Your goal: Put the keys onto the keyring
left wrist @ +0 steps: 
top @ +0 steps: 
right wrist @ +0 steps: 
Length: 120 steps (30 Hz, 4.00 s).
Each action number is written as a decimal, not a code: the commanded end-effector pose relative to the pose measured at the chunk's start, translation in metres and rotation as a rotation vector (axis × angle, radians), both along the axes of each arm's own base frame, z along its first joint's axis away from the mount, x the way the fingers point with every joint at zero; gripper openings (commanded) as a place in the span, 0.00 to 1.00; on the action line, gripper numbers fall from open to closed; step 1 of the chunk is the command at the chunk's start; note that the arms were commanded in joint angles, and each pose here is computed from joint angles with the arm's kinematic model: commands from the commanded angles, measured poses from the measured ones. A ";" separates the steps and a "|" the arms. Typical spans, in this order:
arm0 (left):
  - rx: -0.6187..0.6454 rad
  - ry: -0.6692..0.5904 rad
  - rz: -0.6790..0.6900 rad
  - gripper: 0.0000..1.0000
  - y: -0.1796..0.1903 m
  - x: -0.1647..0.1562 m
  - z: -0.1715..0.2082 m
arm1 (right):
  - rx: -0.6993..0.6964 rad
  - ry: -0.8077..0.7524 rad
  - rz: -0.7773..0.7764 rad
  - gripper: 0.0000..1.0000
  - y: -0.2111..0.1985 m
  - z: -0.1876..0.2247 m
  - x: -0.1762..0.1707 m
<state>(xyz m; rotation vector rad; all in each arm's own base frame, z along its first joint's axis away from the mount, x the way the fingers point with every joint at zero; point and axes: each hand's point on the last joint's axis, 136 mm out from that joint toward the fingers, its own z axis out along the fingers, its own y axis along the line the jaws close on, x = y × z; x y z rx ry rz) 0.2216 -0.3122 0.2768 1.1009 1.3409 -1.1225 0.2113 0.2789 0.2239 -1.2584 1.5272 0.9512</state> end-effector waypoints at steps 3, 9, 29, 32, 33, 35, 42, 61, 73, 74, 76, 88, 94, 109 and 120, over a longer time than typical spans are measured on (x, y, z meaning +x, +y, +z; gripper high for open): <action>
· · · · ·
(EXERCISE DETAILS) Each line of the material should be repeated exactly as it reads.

(EXERCISE OUTPUT)
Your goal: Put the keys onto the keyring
left wrist @ +0 steps: 
top @ +0 steps: 
right wrist @ +0 steps: 
Length: 120 steps (30 Hz, 4.00 s).
Each action number is written as a decimal, not a code: the commanded end-effector pose relative to the pose measured at the chunk's start, translation in metres and rotation as a rotation vector (axis × angle, radians), both along the axes of each arm's own base frame, z along its first joint's axis away from the mount, x the way the fingers point with every joint at zero; gripper openings (commanded) as a place in the span, 0.00 to 1.00; on the action line, gripper numbers fall from open to closed; step 1 of the chunk is the command at the chunk's start; note that the arms were commanded in joint angles, and each pose here is computed from joint angles with the arm's kinematic model: commands from the commanded angles, measured poses from the measured ones. A ";" separates the steps and a "|" the arms. Typical spans, in this order:
arm0 (left):
  - rx: -0.6187..0.6454 rad
  - ry: -0.6692..0.5904 rad
  - rz: -0.6790..0.6900 rad
  - gripper: 0.0000..1.0000
  - y: -0.1796..0.1903 m
  - x: -0.1647..0.1562 m
  - z: -0.1715..0.2082 m
arm1 (right):
  - rx: -0.6993..0.6964 rad
  - ry: -0.8077..0.7524 rad
  - rz: -0.7773..0.7764 rad
  - gripper: 0.0000..1.0000
  - y: -0.2111..0.1985 m
  - z: -0.1876..0.2247 m
  - x: -0.1762..0.1707 m
<state>(xyz m; rotation vector rad; all in each arm's own base frame, z along its first joint's axis away from the mount, x the way the fingers point with every joint at zero; point and axes: each hand's point on the last joint's axis, 136 mm out from that joint toward the fingers, its own z axis out along the fingers, its own y axis along the line the jaws close on, x = y × z; x y z rx ry rz) 0.2216 -0.3122 0.2768 1.1009 1.3409 -1.1225 0.2113 0.2789 0.2239 -1.2584 1.5272 0.9512</state> end-effector waypoints at steps 3, 9, 29, 32, 33, 35, 42, 61, 73, 74, 76, 88, 94, 109 and 120, over a longer time than typical spans are measured on (x, y, z meaning +x, +y, +z; gripper high for open): <action>

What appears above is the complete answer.